▸ EXERCISE REQUIREMENTS: From start to end, write out the following data exactly, apart from its images.

*** SUPPLIED INFORMATION ***

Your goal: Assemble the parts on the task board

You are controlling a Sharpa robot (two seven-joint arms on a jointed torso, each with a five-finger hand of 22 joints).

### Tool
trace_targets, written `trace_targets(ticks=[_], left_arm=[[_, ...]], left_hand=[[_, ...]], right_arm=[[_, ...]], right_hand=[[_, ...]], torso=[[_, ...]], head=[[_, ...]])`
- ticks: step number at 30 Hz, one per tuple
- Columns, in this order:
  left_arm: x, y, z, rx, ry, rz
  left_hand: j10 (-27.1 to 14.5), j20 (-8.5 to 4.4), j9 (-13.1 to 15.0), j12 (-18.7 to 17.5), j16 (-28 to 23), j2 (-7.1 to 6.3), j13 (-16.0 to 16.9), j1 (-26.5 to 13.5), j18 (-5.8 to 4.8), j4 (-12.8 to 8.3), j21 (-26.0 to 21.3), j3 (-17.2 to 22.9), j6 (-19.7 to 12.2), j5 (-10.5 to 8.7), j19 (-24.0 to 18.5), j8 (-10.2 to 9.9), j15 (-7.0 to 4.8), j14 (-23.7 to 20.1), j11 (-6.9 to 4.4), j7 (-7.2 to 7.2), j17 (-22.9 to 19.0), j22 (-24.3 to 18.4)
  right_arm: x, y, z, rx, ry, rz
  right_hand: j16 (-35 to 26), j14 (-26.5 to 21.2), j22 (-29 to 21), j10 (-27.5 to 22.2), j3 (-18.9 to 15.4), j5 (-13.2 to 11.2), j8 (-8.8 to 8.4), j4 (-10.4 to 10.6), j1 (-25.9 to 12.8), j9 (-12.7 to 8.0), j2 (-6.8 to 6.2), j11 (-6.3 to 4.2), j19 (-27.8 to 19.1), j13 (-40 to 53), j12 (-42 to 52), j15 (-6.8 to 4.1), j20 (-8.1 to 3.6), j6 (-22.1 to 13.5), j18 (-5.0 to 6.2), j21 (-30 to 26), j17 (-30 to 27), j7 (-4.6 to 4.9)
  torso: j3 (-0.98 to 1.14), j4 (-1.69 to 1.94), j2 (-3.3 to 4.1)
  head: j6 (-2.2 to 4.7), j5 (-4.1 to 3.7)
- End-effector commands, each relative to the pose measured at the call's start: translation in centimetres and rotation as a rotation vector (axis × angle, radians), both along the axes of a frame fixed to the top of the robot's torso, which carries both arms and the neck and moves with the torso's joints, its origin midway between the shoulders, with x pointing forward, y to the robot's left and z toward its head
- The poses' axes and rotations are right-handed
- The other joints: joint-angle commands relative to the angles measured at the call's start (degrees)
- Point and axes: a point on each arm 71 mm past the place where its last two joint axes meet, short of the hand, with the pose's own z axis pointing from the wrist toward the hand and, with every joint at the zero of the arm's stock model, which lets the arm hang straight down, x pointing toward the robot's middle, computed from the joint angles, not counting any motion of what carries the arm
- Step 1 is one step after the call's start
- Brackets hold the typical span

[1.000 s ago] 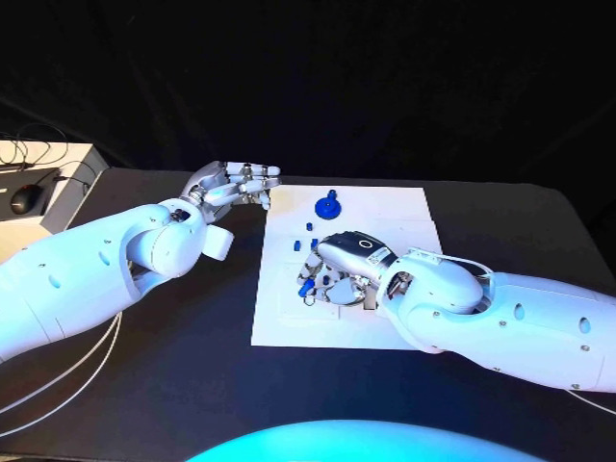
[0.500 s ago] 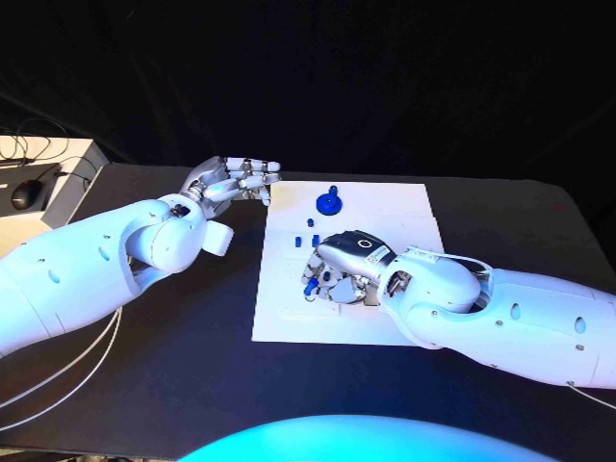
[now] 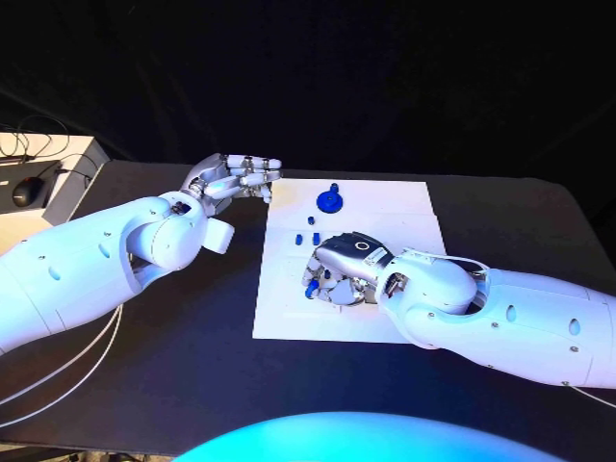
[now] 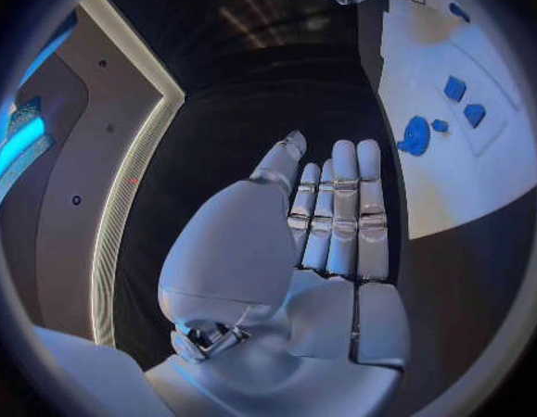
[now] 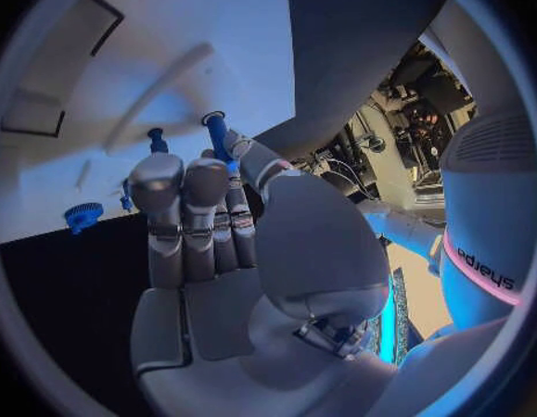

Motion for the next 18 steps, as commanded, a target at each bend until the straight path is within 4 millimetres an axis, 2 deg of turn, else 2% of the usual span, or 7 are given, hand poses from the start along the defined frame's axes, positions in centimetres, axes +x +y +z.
trace_targets(ticks=[1, 9, 18], left_arm=[[-0.08, -0.17, 0.10, -0.010, -0.006, -0.015], [-0.08, -0.11, 0.10, -0.009, -0.006, -0.014], [-0.08, -0.08, 0.10, -0.009, -0.006, -0.014]], left_hand=[[-0.34, -0.14, 0.01, 0.01, -0.27, -0.13, -0.02, 0.02, -0.03, -0.16, -0.32, -0.13, -0.05, 0.19, 0.37, 0.14, -0.04, -0.23, 0.06, 0.08, 0.05, 0.07], [-0.39, -0.14, 0.01, 0.06, -0.26, -0.06, -0.02, 0.03, -0.02, -0.15, -0.68, -0.16, 0.00, 0.18, 0.53, 0.14, -0.03, -0.24, 0.08, 0.10, 0.08, 0.39], [-0.39, -0.14, 0.01, 0.06, -0.26, -0.06, -0.02, 0.03, -0.02, -0.15, -0.68, -0.16, 0.00, 0.18, 0.53, 0.14, -0.03, -0.24, 0.08, 0.10, 0.08, 0.39]], right_arm=[[-0.12, -0.02, -0.36, -0.030, 0.001, 0.008], [-0.17, -0.20, -0.57, -0.047, -0.001, 0.007], [0.02, -0.41, -0.78, -0.076, -0.014, -0.003]], right_hand=[[0.12, 0.06, 5.25, 2.93, 0.22, 0.40, 0.14, -0.17, 1.30, 0.10, 1.64, -1.97, 2.04, 0.16, 0.14, -0.45, -0.23, 0.27, 1.18, -0.02, -0.05, -0.02], [0.15, 0.05, 5.25, 2.94, 0.25, 0.39, 0.13, -0.26, 1.27, 0.08, 1.69, -1.97, 2.03, 0.16, 0.14, -0.44, -0.23, 0.24, 1.18, 0.02, -0.08, -0.02], [0.18, 0.05, 5.27, 2.95, 0.25, 0.37, 0.13, -0.33, 1.21, 0.08, 1.70, -1.97, 2.01, 0.16, 0.14, -0.45, -0.23, 0.25, 1.17, 0.14, -0.12, -0.03]], torso=[[0.00, -0.05, -0.03], [-0.02, -0.11, -0.06], [0.02, -0.03, -0.04]], head=[[-0.09, 0.03], [-0.13, -0.03], [-0.07, -0.13]])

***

▸ ANSWER AREA:
Your goal: Assemble the parts on the task board

You are controlling a Sharpa robot (two seven-joint arms on a jointed torso, each with a five-finger hand of 22 joints).

### Tool
trace_targets, written `trace_targets(ticks=[_], left_arm=[[_, ...]], left_hand=[[_, ...]], right_arm=[[_, ...]], right_hand=[[_, ...]], torso=[[_, ...]], head=[[_, ...]])`
- ticks: step number at 30 Hz, one per tuple
- Columns, in this order:
  left_arm: x, y, z, rx, ry, rz
  left_hand: j10 (-27.1 to 14.5), j20 (-8.5 to 4.4), j9 (-13.1 to 15.0), j12 (-18.7 to 17.5), j16 (-28 to 23), j2 (-7.1 to 6.3), j13 (-16.0 to 16.9), j1 (-26.5 to 13.5), j18 (-5.8 to 4.8), j4 (-12.8 to 8.3), j21 (-26.0 to 21.3), j3 (-17.2 to 22.9), j6 (-19.7 to 12.2), j5 (-10.5 to 8.7), j19 (-24.0 to 18.5), j8 (-10.2 to 9.9), j15 (-7.0 to 4.8), j14 (-23.7 to 20.1), j11 (-6.9 to 4.4), j7 (-7.2 to 7.2), j17 (-22.9 to 19.0), j22 (-24.3 to 18.4)
  right_arm: x, y, z, rx, ry, rz
  right_hand: j16 (-35 to 26), j14 (-26.5 to 21.2), j22 (-29 to 21), j10 (-27.5 to 22.2), j3 (-18.9 to 15.4), j5 (-13.2 to 11.2), j8 (-8.8 to 8.4), j4 (-10.4 to 10.6), j1 (-25.9 to 12.8), j9 (-12.7 to 8.0), j2 (-6.8 to 6.2), j11 (-6.3 to 4.2), j19 (-27.8 to 19.1), j13 (-40 to 53), j12 (-42 to 52), j15 (-6.8 to 4.1), j20 (-8.1 to 3.6), j6 (-22.1 to 13.5), j18 (-5.0 to 6.2), j21 (-30 to 26), j17 (-30 to 27), j7 (-4.6 to 4.9)
  torso: j3 (-0.98 to 1.14), j4 (-1.69 to 1.94), j2 (-3.3 to 4.1)
  head: j6 (-2.2 to 4.7), j5 (-4.1 to 3.7)
- End-effector commands, each relative to the pose measured at the call's start: translation in centimetres and rotation as a rotation vector (axis × angle, radians), both along the axes of a frame fixed to the top of the robot's torso, which carries both arms and the neck and moves with the torso's joints, its origin midway between the shoulders, with x pointing forward, y to the robot's left and z toward its head
- The poses' axes and rotations are right-handed
- The other joints: joint-angle commands relative to the angles measured at the call's start (degrees)
- Point and axes: a point on each arm 71 mm past the place where its last two joint axes meet, short of the hand, with the pose's own z axis pointing from the wrist toward the hand and, with every joint at the zero of the arm's stock model, which lets the arm hang straight down, x pointing toward the robot's middle, computed from the joint angles, not counting any motion of what carries the arm
- Step 1 is one step after the call's start
- Brackets hold the typical span

[1.000 s ago] 
[0.500 s ago] 
[now] 
[now] 
[now] 

Motion for the next 18 steps, as commanded, a target at each bend until the straight path is within 4 millimetres an axis, 2 deg of turn, else 2% of the usual span, or 7 are given, hand poses from the start along the defined frame's axes, positions in centimetres, axes +x +y +z.
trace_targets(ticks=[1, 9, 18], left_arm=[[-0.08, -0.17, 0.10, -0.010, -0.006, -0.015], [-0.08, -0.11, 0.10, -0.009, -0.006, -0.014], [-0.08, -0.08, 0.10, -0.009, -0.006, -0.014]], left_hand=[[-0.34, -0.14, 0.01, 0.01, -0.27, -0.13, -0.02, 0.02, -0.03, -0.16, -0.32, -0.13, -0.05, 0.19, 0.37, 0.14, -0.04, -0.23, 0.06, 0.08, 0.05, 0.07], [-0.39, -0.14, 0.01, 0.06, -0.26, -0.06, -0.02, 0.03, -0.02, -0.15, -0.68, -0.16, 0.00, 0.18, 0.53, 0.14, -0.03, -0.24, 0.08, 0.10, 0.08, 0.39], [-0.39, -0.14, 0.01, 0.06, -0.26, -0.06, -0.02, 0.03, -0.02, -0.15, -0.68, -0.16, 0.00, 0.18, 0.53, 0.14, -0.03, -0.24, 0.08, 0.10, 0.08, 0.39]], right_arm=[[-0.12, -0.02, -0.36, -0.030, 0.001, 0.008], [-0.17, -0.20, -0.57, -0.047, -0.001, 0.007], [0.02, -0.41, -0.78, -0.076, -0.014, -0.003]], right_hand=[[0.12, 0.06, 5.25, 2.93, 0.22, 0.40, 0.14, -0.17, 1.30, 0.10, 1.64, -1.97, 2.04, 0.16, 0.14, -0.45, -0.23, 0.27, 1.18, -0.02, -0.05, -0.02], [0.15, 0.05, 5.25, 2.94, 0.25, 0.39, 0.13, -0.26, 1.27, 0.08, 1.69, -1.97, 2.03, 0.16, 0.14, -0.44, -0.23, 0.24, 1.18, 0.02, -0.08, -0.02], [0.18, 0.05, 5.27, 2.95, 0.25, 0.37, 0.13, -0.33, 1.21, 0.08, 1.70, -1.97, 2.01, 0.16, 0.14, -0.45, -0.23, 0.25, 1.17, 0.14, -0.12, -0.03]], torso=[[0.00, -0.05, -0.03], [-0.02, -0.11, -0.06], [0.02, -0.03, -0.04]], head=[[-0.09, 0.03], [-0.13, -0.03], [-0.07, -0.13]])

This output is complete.